**Prompt:** Tally every line in the data that has the word "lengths" and report only the total.

**The data:**
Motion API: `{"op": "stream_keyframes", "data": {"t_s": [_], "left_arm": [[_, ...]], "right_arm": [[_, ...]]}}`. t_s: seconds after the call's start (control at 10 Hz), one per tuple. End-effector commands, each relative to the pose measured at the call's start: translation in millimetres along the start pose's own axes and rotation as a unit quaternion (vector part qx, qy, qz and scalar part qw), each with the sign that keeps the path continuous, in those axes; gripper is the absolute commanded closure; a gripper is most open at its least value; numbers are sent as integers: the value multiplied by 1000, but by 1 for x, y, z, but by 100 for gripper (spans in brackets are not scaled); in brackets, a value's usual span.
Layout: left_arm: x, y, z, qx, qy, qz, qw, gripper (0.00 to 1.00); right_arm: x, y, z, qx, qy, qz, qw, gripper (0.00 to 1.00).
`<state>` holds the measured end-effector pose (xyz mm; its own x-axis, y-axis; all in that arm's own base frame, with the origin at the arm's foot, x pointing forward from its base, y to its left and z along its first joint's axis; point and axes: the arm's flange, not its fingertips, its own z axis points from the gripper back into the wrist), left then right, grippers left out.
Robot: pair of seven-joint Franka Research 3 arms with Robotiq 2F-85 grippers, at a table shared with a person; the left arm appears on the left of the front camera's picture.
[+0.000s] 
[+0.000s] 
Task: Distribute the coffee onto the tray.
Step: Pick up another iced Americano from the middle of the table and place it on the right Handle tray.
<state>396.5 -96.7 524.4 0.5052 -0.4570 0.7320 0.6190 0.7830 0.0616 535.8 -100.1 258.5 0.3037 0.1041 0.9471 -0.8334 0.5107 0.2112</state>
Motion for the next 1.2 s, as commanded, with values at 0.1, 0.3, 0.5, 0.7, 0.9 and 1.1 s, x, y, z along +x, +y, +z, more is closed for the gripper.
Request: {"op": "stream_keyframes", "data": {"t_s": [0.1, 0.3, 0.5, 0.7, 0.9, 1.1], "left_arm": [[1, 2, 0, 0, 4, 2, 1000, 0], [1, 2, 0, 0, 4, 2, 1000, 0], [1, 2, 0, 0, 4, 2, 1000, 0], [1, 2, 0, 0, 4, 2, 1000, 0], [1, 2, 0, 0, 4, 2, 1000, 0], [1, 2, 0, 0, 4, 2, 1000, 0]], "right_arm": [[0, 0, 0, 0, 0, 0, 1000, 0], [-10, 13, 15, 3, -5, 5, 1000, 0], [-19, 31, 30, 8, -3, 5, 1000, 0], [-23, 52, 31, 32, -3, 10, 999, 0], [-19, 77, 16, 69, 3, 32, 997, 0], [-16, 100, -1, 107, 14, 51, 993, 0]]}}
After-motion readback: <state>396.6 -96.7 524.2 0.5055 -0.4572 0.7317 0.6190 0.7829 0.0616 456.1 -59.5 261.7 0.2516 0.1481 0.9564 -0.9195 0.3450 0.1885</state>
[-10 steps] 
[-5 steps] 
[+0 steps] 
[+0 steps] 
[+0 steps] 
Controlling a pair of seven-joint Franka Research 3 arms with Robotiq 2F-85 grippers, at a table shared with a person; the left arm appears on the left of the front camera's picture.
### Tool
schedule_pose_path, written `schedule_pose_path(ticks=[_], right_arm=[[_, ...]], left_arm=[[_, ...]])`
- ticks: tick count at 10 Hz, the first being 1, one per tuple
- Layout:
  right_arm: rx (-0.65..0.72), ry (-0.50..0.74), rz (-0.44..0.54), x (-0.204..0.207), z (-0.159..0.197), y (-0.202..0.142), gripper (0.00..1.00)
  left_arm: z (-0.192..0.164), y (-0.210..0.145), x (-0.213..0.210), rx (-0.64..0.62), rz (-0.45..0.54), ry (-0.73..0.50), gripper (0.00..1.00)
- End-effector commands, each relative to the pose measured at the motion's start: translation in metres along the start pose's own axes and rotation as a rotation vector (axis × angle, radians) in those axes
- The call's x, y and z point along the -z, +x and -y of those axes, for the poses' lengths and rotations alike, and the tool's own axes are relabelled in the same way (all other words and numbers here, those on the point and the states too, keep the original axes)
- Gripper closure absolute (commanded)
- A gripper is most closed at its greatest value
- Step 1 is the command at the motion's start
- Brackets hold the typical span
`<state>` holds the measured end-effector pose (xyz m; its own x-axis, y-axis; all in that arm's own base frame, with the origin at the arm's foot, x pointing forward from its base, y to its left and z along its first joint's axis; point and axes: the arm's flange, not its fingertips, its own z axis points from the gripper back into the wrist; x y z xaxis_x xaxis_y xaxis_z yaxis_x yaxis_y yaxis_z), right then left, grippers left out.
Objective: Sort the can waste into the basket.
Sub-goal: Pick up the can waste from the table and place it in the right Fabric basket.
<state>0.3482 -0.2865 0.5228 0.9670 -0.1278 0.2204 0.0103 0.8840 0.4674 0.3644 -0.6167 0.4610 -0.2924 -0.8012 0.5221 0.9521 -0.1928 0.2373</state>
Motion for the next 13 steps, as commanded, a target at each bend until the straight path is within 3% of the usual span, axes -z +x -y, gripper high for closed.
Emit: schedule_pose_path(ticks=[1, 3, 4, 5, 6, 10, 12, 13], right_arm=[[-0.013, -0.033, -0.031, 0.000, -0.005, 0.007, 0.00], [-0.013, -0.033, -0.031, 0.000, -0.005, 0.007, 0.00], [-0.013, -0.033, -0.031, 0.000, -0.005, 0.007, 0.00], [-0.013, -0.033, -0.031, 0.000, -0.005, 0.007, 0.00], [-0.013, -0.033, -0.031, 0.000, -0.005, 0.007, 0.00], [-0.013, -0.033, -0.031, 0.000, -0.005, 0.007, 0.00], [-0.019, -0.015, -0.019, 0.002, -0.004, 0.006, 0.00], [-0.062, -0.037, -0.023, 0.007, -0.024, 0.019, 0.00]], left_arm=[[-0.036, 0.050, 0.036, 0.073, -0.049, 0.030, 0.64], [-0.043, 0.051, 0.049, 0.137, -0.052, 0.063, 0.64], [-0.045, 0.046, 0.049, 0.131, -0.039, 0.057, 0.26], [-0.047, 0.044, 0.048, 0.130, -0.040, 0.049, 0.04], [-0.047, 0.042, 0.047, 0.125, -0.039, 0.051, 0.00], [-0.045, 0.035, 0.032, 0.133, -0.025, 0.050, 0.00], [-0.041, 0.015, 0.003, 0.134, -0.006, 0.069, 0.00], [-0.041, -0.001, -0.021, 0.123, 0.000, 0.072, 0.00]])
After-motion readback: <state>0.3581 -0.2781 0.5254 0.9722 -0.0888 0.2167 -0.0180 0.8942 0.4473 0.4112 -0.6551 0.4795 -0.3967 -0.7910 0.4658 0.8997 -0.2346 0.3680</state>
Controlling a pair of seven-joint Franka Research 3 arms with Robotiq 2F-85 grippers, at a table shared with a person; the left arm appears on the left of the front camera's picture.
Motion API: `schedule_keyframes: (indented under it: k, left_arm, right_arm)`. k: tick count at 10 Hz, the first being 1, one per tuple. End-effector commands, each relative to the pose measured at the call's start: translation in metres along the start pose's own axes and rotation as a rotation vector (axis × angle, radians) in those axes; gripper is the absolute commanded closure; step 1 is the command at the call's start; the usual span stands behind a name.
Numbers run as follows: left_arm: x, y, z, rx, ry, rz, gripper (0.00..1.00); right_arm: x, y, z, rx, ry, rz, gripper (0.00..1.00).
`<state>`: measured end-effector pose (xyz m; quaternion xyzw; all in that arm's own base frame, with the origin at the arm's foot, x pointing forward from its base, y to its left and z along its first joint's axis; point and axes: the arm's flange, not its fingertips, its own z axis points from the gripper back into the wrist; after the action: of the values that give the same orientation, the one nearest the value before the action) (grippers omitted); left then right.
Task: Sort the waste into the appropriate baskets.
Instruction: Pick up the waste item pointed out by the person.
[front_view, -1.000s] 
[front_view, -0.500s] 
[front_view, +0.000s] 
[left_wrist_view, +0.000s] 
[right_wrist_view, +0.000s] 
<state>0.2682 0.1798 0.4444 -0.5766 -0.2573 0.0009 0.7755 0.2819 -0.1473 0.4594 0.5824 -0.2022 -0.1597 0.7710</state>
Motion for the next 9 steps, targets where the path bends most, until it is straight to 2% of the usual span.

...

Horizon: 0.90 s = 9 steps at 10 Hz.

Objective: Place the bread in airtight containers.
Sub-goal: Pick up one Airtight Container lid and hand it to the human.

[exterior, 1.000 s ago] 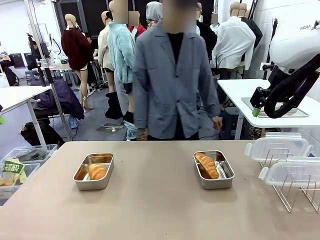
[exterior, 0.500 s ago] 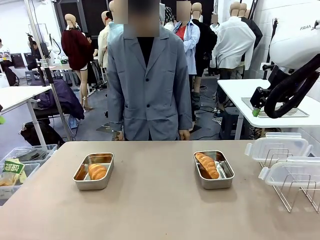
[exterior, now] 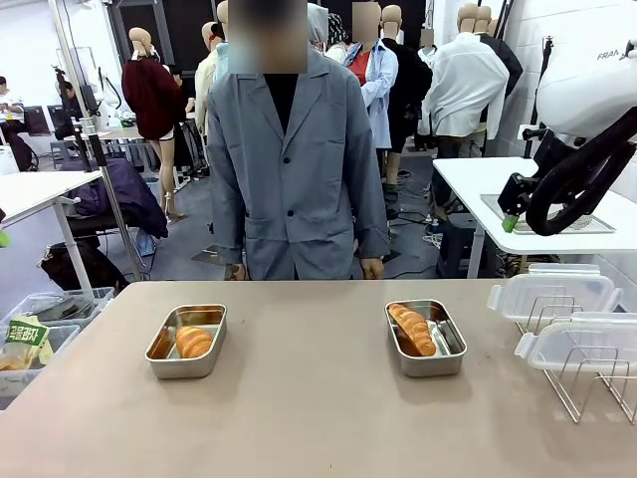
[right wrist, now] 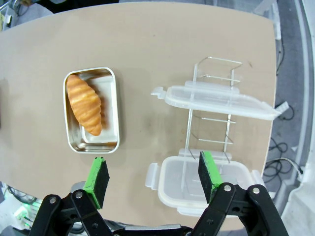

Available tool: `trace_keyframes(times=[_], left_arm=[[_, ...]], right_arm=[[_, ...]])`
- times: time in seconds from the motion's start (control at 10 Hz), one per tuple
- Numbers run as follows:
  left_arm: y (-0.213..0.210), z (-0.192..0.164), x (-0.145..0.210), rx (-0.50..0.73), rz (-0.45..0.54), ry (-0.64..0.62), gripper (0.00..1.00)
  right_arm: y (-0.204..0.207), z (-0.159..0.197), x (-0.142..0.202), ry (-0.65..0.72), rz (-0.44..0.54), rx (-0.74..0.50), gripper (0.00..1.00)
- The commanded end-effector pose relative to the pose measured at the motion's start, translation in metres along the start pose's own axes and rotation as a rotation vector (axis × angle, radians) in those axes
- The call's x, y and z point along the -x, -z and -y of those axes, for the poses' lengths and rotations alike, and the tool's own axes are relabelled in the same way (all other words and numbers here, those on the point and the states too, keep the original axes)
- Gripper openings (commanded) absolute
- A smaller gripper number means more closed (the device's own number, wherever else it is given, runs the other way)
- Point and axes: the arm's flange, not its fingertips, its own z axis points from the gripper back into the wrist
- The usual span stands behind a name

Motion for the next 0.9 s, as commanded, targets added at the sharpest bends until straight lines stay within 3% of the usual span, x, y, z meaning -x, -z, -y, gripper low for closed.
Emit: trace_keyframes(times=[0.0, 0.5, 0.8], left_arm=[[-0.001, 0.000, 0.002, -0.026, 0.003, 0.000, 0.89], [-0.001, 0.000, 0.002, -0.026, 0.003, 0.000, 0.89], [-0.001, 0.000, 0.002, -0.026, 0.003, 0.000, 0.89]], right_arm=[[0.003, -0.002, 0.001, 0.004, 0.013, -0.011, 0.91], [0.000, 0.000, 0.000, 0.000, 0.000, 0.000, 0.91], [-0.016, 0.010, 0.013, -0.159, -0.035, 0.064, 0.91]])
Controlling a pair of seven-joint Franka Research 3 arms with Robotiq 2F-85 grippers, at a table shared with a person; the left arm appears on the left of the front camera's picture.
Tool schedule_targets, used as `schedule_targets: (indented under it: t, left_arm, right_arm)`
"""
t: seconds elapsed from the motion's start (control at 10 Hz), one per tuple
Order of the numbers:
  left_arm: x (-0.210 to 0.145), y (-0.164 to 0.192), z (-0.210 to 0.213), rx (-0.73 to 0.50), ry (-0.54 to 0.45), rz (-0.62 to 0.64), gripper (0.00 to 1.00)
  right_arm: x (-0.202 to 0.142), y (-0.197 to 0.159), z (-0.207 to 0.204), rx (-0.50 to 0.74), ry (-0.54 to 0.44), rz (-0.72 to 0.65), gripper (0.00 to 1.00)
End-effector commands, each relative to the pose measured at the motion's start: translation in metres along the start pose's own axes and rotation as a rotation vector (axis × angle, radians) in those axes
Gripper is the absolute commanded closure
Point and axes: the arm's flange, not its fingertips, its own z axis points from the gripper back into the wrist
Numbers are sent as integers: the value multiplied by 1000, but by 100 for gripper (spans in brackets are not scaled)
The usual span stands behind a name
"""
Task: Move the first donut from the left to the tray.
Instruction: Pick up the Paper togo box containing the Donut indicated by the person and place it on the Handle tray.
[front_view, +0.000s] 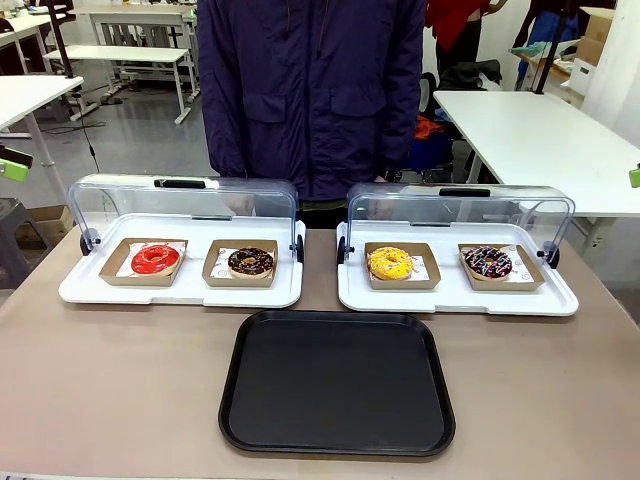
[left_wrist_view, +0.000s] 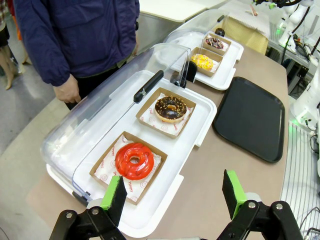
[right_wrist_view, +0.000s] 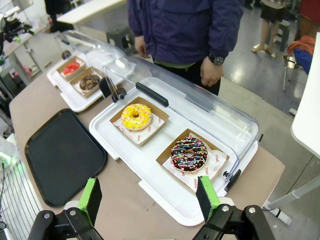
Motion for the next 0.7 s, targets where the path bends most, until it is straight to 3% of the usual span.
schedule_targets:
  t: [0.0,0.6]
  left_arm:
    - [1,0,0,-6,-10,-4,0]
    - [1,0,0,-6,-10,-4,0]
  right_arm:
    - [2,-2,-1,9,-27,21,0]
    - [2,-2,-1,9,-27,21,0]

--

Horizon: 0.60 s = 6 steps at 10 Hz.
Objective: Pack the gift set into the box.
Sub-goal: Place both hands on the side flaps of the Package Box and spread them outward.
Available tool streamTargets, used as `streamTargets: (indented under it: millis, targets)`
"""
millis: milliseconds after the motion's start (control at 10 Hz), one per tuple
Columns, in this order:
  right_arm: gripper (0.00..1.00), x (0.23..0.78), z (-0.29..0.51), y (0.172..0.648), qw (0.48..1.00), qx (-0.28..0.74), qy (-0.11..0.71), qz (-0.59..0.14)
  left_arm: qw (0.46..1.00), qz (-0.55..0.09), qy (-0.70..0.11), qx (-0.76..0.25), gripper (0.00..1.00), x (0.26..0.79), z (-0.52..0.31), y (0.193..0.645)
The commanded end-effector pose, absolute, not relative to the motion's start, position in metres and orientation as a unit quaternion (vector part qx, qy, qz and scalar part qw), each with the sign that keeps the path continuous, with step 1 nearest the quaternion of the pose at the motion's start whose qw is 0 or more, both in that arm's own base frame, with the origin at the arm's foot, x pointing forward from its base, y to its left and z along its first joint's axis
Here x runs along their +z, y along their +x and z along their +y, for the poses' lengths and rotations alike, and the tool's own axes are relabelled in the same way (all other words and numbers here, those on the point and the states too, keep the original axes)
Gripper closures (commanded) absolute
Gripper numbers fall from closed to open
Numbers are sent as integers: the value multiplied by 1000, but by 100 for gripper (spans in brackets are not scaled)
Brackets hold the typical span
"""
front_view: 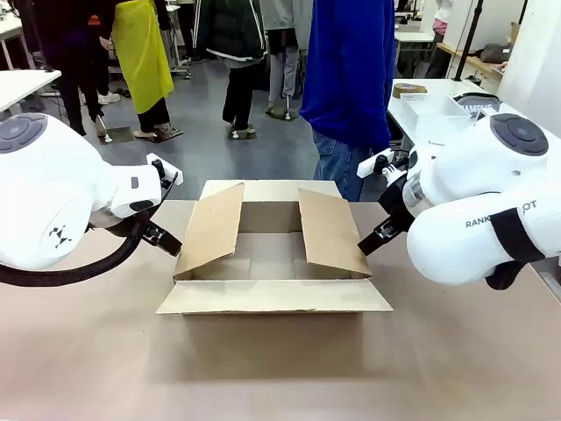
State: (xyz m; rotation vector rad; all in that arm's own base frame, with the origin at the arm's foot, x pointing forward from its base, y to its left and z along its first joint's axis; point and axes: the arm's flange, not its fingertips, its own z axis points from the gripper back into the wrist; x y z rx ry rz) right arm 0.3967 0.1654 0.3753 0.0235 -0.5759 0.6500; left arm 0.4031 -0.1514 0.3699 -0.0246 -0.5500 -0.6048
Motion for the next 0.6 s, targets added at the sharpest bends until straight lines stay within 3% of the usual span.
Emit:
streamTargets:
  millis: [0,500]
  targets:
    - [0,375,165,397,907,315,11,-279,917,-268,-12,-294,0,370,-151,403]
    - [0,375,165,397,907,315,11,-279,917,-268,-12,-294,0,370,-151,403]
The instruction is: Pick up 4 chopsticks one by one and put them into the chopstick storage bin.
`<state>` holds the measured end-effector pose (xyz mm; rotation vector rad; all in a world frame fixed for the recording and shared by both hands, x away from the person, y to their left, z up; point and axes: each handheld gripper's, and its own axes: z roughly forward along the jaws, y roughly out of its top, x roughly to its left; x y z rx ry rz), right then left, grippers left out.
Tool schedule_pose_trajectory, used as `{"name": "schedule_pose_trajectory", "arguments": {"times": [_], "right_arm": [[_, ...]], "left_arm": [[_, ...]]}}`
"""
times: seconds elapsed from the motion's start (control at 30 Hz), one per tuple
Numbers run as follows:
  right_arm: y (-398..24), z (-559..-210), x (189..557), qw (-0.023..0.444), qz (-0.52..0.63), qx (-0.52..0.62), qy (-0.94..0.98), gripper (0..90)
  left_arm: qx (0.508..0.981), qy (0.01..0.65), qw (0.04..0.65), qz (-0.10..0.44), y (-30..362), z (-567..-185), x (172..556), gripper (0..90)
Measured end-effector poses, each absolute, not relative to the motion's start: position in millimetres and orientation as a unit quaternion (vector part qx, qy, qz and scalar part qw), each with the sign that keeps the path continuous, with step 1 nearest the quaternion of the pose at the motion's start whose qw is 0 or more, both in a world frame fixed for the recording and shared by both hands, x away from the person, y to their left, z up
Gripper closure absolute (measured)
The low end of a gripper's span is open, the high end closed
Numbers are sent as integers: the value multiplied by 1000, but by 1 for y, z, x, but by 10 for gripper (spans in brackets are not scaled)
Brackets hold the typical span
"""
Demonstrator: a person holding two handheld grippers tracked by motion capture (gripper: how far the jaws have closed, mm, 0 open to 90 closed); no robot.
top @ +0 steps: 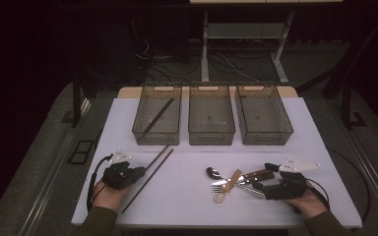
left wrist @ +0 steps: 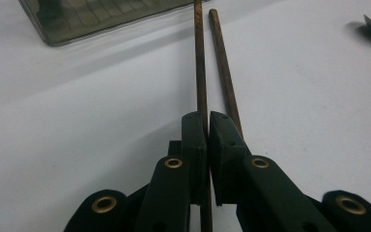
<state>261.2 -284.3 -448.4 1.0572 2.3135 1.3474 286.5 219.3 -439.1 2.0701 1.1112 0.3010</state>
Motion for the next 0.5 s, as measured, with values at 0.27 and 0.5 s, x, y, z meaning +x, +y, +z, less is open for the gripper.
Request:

**Solution below:** 3